There is one span to output from the data below: the lines starting at the line with "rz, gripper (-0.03" and ending at the line with "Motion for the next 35". Output it exactly, ends included, nothing more.

(Stored items)
########################################

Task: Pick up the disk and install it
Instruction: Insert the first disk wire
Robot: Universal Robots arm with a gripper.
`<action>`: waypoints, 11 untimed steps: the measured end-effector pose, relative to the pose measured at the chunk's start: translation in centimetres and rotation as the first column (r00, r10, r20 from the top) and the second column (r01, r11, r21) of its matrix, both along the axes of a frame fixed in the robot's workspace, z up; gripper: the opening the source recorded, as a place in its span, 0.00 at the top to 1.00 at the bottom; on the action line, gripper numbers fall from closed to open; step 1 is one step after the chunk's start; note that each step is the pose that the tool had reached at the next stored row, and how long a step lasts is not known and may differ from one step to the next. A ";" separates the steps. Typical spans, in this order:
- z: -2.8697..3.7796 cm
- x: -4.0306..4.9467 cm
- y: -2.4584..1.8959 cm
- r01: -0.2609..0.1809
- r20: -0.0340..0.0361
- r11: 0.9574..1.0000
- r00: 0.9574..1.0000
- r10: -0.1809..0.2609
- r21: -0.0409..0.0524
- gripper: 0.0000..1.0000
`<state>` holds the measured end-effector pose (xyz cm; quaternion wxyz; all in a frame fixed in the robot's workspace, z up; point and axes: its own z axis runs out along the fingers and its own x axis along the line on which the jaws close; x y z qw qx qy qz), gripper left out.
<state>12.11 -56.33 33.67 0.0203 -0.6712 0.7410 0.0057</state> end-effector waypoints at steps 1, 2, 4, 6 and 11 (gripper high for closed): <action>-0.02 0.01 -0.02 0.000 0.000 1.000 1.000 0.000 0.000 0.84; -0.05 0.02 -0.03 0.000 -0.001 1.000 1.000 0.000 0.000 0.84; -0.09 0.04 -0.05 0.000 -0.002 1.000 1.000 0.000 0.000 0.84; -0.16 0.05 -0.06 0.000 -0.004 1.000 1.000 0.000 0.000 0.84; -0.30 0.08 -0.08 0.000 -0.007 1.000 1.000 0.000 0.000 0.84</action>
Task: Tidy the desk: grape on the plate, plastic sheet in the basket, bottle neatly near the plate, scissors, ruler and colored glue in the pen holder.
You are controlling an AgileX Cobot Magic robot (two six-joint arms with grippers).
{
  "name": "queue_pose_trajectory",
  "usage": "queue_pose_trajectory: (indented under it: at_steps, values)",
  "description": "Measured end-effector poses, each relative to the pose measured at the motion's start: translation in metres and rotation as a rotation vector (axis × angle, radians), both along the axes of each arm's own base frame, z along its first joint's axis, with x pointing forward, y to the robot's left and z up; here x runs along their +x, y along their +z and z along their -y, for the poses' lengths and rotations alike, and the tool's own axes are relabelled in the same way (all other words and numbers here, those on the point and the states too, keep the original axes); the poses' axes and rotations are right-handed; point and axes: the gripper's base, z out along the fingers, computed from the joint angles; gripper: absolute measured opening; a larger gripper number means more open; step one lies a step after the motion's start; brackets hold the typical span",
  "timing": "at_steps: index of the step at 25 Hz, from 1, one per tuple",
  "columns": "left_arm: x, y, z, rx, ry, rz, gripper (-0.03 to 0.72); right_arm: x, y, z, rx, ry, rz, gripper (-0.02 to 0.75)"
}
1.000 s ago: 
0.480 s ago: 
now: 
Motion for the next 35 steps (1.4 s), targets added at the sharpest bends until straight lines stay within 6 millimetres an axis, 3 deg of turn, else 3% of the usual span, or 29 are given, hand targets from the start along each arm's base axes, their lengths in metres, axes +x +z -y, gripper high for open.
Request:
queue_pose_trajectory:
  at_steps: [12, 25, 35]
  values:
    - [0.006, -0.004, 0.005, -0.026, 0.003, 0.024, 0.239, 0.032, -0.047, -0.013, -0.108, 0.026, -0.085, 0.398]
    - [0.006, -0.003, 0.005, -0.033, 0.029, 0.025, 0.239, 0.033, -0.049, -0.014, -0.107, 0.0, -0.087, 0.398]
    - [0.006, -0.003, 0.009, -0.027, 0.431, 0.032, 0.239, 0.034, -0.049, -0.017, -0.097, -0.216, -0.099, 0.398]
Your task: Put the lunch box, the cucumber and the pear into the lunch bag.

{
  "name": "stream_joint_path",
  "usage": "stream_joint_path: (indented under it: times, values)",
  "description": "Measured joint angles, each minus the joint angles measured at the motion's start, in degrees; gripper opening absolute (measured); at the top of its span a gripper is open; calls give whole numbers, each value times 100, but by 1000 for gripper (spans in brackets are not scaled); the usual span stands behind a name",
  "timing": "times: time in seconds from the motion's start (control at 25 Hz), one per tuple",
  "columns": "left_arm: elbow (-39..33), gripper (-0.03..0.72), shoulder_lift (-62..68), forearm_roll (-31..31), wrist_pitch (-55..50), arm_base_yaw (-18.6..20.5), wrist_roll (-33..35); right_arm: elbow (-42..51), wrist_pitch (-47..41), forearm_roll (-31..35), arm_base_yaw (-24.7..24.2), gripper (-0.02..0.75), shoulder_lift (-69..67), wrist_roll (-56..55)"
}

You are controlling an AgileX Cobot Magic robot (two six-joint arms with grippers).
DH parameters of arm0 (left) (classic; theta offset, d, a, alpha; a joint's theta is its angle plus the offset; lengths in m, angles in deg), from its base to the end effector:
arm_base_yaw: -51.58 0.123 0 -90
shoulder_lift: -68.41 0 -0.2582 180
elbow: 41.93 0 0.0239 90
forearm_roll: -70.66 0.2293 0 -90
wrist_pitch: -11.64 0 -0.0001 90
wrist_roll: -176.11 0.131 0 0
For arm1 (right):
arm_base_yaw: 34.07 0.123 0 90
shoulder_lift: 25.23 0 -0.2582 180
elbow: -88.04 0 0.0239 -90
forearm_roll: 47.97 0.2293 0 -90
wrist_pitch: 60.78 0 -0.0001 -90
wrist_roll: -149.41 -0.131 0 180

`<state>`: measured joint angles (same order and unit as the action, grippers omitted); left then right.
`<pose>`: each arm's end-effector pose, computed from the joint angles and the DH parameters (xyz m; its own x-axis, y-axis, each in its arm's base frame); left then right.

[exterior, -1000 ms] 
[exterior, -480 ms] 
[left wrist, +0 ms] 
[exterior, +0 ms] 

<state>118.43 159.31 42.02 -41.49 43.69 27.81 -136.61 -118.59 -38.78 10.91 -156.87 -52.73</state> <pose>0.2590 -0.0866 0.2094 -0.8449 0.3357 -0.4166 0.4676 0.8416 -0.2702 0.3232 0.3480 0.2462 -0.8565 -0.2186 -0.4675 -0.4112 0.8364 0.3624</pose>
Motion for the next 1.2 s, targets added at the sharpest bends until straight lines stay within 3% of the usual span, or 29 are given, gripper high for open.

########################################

Result of the exercise:
  "columns": "left_arm: x, y, z, rx, ry, rz, gripper (-0.03 to 0.72); right_arm: x, y, z, rx, ry, rz, gripper (-0.02 to 0.75)"
}
1.000 s ago: 
0.480 s ago: 
now: 
Motion for the next 35 steps (1.4 s), targets added at the sharpest bends until straight lines stay within 6 millimetres an axis, 3 deg of turn, else 3% of the usual span, or 29 are given, hand targets from the start along each arm's base axes, their lengths in metres, axes +x +z -y, gripper high for open.

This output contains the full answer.